There were prayers, a benediction and the presentation to the families of American flags that had covered the identical coffins of Prince George's County police officers Albert M. (Rusty) Claggett IV and James Brian Swart. Throughout it all there was an undercurrent of muffled sobs coming from many of the hardened police officers who had seen it all and hoped never to cry at the funerals of the men they called their "brothers."
Claggett, 26, and Swart, 25, both the sons of police officers, were shot to death with Claggett's police revolver Monday night. A 15-year-old youth being booked on suspicion of stealing coins from a laundry machine has been charged with the officers deaths.
The youth, Terrence Johnson, is being held on $1,050,000 bond.
Members of the grieving families sat inside the cemetery's chapel as lines of white-gloved police officers and family friends listened to the words of the Prince George's police chaplain relayed through a loudspeaker.
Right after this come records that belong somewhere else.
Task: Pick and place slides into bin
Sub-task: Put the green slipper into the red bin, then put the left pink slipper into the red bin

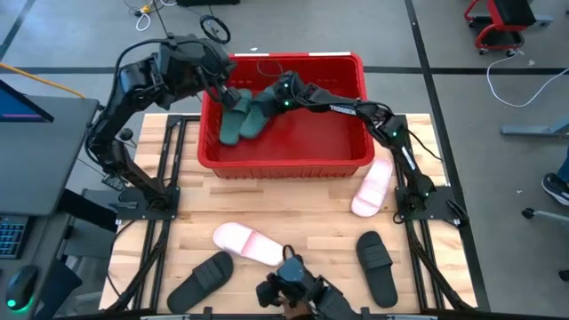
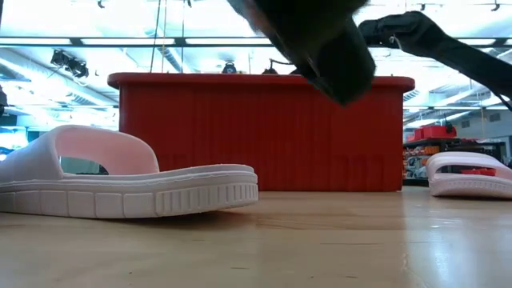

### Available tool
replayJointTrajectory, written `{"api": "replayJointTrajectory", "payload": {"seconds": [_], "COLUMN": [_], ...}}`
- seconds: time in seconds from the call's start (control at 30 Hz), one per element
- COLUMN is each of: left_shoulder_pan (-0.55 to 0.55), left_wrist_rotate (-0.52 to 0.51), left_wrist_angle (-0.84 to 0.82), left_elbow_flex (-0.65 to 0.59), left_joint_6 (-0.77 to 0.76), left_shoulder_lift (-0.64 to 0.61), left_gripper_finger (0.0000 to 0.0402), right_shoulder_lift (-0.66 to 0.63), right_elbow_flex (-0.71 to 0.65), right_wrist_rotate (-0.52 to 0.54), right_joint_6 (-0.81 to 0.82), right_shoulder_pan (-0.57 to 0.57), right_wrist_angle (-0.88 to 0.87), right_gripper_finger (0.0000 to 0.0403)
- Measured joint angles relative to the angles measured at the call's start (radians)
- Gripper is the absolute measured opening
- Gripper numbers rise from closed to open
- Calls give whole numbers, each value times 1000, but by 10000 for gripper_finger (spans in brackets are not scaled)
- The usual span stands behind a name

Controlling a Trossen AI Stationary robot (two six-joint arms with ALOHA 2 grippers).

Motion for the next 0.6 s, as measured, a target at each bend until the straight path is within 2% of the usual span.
{"api": "replayJointTrajectory", "payload": {"seconds": [0.1,0.27,0.47,0.6], "left_shoulder_pan": [8,11,9,3], "left_wrist_rotate": [1,0,5,142], "left_wrist_angle": [-8,-8,-29,-68], "left_elbow_flex": [0,0,0,-10], "left_joint_6": [5,4,-41,-100], "left_shoulder_lift": [0,0,4,10], "left_gripper_finger": [18,8,13,30], "right_shoulder_lift": [-18,-124,-372,-597], "right_elbow_flex": [1,-2,-1,1], "right_wrist_rotate": [-16,-22,32,63], "right_joint_6": [-25,-183,-342,-368], "right_shoulder_pan": [5,34,122,243], "right_wrist_angle": [-37,-289,-601,-699], "right_gripper_finger": [0,0,0,0]}}
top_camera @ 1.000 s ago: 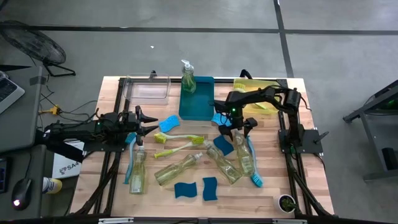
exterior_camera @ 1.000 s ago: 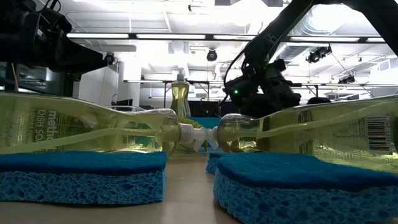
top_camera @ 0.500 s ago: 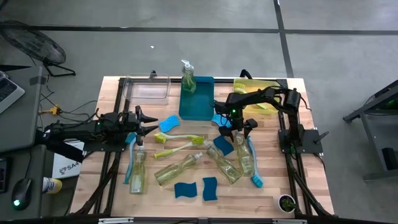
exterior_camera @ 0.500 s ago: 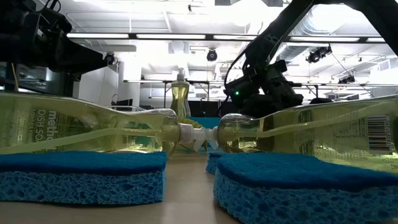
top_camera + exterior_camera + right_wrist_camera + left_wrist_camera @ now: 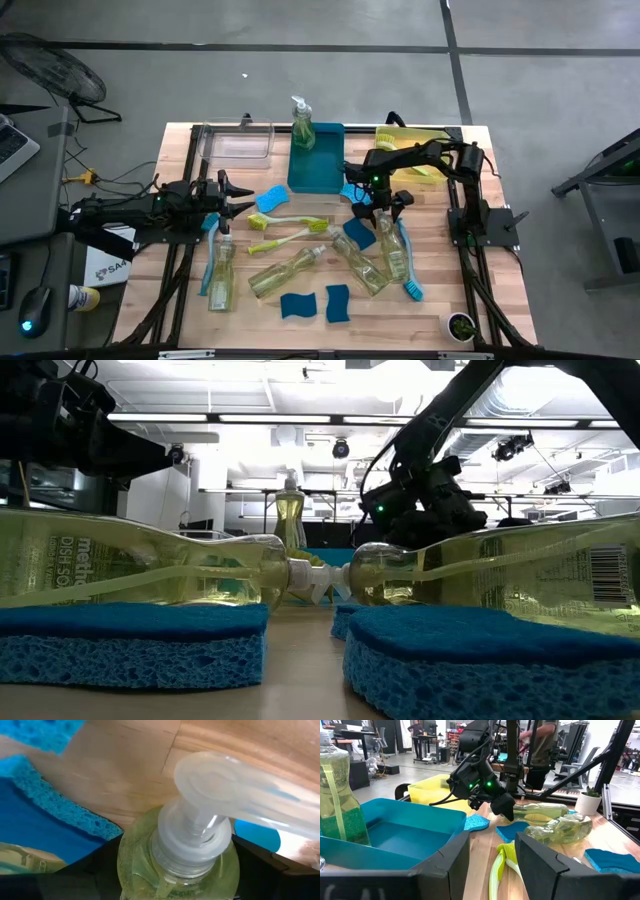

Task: Pick & Place Kitchen Sink Supplies
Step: Put the yellow soap dispenser into the blue bin

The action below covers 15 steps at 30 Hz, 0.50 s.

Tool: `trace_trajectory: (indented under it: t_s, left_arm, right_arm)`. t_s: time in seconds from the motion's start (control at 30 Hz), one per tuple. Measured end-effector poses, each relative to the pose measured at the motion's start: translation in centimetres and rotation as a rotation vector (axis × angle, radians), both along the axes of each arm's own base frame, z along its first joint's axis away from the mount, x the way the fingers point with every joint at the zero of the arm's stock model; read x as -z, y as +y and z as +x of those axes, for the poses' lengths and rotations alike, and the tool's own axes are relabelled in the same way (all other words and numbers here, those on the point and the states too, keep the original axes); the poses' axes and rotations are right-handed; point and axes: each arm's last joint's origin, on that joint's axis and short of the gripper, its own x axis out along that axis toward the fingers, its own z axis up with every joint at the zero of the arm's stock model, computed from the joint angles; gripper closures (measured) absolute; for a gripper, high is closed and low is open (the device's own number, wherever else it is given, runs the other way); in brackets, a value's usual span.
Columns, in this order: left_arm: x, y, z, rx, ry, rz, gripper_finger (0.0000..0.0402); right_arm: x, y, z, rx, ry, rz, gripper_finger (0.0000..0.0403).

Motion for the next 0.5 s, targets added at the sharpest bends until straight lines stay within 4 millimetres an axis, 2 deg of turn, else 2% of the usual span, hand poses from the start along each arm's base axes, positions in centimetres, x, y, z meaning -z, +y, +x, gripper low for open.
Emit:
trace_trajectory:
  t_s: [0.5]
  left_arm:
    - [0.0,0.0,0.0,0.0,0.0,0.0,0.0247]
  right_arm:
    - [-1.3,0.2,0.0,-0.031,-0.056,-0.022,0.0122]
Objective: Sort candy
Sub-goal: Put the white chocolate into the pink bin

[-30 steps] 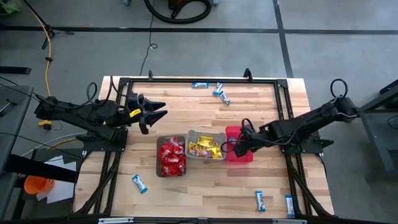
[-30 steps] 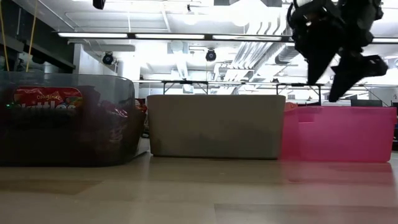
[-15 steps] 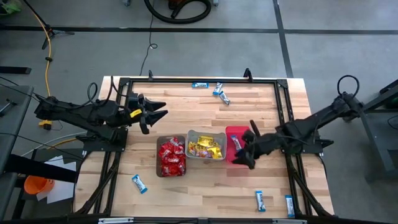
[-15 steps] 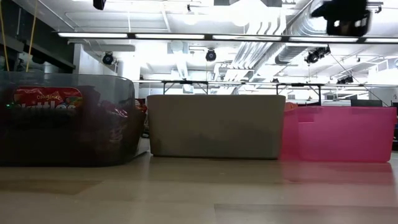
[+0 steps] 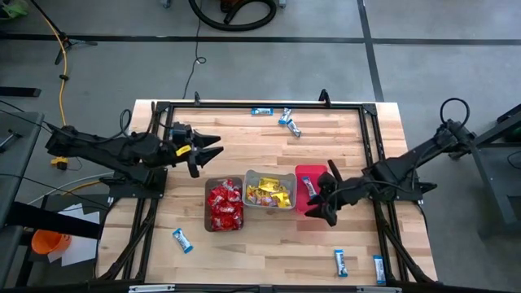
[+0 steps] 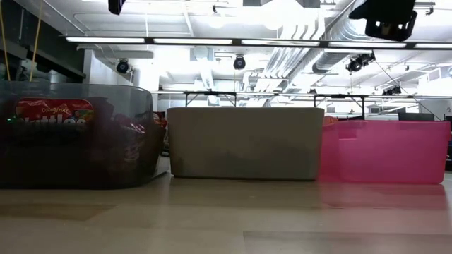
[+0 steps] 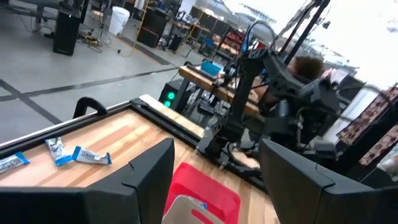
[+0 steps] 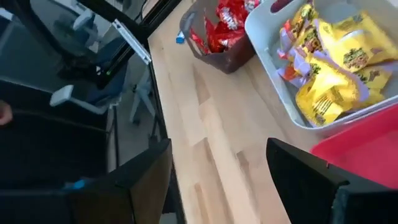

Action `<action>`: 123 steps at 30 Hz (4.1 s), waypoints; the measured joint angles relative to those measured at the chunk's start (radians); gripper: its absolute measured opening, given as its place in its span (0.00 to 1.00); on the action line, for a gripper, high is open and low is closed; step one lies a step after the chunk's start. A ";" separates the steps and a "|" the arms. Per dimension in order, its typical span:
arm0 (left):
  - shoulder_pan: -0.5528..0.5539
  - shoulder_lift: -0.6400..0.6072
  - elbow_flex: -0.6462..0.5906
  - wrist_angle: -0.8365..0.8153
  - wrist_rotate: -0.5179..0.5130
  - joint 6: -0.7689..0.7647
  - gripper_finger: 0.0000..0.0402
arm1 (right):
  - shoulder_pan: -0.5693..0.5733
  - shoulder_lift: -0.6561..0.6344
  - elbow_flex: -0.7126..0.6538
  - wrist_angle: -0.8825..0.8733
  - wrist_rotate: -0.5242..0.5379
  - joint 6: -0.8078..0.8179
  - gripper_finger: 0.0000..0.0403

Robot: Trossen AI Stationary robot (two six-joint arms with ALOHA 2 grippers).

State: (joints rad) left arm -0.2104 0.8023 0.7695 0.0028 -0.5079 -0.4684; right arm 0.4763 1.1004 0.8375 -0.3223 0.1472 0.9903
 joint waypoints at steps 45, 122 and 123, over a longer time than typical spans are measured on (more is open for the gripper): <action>0.002 0.297 -0.004 0.202 0.134 0.077 0.55 | 0.413 0.589 0.001 -0.044 -0.359 1.234 0.39; -0.002 0.050 0.037 0.132 0.120 0.226 0.55 | -0.219 0.166 0.196 -0.095 0.250 -0.198 0.58; -0.002 0.050 0.037 0.114 0.122 0.228 0.55 | -0.232 0.166 0.196 -0.042 0.262 -0.244 0.58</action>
State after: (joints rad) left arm -0.2123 0.8527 0.8068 0.1171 -0.3856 -0.2406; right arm 0.2441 1.2663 1.0336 -0.3643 0.4095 0.7463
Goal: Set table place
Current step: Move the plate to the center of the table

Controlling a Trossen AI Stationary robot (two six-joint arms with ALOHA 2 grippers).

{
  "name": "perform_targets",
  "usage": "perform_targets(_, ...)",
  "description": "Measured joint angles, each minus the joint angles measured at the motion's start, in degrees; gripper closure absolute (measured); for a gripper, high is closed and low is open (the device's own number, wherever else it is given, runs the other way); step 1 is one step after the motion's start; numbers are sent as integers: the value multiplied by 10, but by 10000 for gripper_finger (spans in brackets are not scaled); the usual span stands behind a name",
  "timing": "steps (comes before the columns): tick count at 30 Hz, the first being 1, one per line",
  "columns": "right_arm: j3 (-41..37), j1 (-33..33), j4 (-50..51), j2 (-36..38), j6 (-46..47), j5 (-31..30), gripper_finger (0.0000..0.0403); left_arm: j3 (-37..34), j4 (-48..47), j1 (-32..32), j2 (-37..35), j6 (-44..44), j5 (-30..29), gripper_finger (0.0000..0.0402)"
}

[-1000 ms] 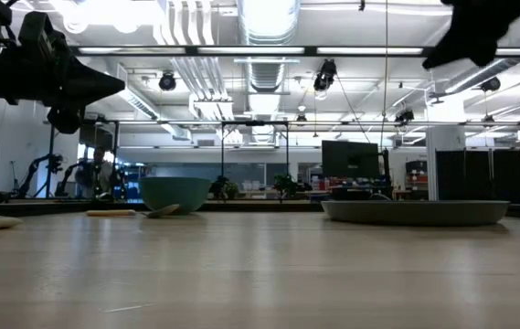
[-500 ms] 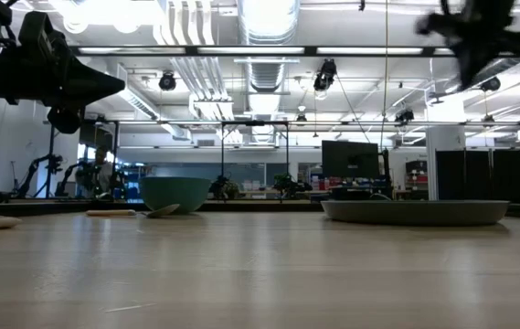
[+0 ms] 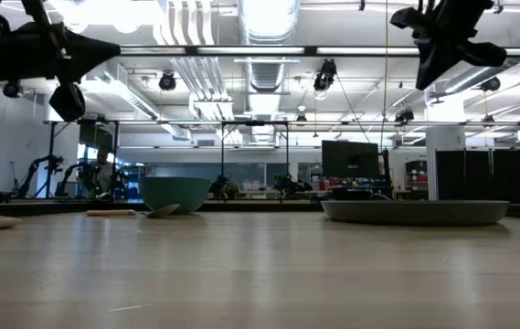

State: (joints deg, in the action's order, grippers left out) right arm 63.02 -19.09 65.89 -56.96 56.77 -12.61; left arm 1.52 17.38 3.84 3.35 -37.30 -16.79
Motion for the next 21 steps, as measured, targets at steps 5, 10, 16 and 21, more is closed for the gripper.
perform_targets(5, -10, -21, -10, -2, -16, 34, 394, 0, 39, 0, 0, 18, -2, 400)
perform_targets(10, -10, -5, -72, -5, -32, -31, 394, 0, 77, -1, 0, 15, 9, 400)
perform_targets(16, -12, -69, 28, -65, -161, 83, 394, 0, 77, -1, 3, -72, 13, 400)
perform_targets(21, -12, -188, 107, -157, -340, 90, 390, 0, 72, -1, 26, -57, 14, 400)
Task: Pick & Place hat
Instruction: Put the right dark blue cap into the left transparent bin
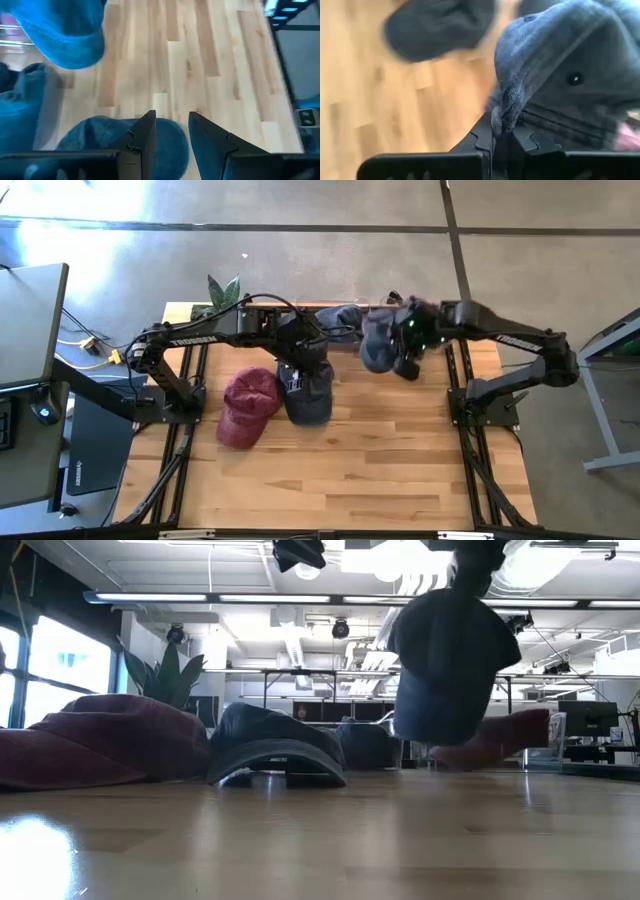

Among the several long lines of police officers standing at attention were the gray uniforms of the Prince George's police, the beige blouses of the Montgomery County officers.
Claggett's widow, Caroline, was literally held up by two uniformed officers who escorted her everywhere. As she sat under an awning outside the chapel and viewed for the last time the flag draped coffin of her husband, she clutched the hands of Claggett's weeping parents, Blanche and Albert M. (Buck) Claggett III.
When the flag from his son's coffin was handed to retired policeman, Edgar J. Swart, Swart joined his wife Rita, in tears.
Patrolmen who had gone through the police academy with the men stood red-faced and swollen-eyed after the service, unable to do anything more than shake their heads when given the occasion to speak.
"They have become martyrs and have already received their heavenly reward," Msgr. Thomas B. Dade told the mourners early at St. Bernard's Catholic Church.
"I dread even to hazard a guess as to what (society) would be without policemen....For the parents we hope they can carry this heavy cross with dignity and resignation," said Dade. He said that Swart, a bachelor, had been baptized and confirmed in his church.
Rev. William Veil, of the Forestville Baptist Church, said in a eulogy over Claggett's coffin that "we cannot possibly explain tragedy, but (only) that tragedy can be overcome by peace and victory." He described Claggett, whose marriage ceremony he had performed, as a devoted father, husband, and son.
Nearly one hundred funeral floral arrangements were displayed inside Gasch's Funeral home in Hyattsville where the first of three ceremonies for the officers was held yesterday.
After the funeral procession had left Hyattsville, a Prince George's policemen sat alone in the room in the funeral home, head bowed, hat in his hands. After 15 minutes he left, eyes red, without saying a word.